Prenatal programming

In humans, we are highly aware of the importance of proper nutrition during pregnancy on fetal development. For example, pregnant mothers during the Dutch Famine gave birth to children who later gave birth to grandchildren who faced a multitude of health problems throughout their lives. This classic scenario makes it clear that maternal effects during pregnancy can alter the long-term health and metabolic status of offspring.

During almost three-quarters of the Holstein cow’s pregnancy, we expect her to produce massive amounts of milk and simultaneously nourish the calf in utero.

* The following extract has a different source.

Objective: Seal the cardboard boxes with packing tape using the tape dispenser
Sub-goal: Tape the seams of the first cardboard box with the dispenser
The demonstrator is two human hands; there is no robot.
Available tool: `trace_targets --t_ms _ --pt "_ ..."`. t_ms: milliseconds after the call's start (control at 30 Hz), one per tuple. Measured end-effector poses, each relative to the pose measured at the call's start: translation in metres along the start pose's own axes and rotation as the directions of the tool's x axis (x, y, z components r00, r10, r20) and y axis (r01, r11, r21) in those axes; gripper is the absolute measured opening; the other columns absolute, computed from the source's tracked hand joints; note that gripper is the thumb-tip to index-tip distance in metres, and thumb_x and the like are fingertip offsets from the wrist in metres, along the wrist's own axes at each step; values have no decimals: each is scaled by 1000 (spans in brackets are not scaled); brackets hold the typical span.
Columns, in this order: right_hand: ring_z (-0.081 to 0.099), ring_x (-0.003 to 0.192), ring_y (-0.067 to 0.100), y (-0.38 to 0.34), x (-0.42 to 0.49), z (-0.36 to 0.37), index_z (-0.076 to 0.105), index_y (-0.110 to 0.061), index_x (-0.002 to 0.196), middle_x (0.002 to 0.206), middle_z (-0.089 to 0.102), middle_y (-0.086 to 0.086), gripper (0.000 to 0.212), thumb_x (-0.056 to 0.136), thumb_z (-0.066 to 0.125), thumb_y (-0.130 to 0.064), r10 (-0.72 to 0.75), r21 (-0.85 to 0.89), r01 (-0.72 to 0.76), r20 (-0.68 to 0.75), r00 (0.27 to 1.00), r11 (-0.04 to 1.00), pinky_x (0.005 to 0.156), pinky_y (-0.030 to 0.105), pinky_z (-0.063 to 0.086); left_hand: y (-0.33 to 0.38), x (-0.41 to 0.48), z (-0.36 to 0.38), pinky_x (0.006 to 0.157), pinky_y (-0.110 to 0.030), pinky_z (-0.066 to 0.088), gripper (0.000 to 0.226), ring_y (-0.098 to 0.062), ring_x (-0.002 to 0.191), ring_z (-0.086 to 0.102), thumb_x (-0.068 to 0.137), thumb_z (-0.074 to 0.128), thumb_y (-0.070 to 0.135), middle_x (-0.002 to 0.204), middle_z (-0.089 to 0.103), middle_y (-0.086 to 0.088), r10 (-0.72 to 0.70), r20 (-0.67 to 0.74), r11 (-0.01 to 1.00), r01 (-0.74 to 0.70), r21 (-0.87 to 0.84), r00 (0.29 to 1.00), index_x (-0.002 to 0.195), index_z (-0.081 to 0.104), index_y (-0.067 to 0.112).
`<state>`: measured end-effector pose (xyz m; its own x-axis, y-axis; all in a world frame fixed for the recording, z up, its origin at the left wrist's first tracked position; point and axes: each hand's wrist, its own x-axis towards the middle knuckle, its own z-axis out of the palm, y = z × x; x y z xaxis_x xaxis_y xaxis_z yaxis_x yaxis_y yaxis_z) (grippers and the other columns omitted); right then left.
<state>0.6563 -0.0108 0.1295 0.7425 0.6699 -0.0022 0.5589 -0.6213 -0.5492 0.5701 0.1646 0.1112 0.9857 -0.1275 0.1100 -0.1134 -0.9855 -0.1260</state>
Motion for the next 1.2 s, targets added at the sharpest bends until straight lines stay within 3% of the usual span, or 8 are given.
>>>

A 2012 study from Spain found that females conceived in non-lactating dams lived longer, produced more milk in the first lactation and had greater metabolic efficiency than females born to lactating dams. Additional prepartum dam factors, such as heat stress and health, can also influence the calf’s capacity for milk production later in life.

Although this research provides us with a concrete foundation, there is currently little research surrounding the optimal prepartum management and nutrition practices to produce healthy and productive future animals. Advancing this field of study and incorporating the use of newly discovered DNA technologies will enable us to not only develop innovative and effective prepartum management strategies but also study the specific mechanisms that cause these effects.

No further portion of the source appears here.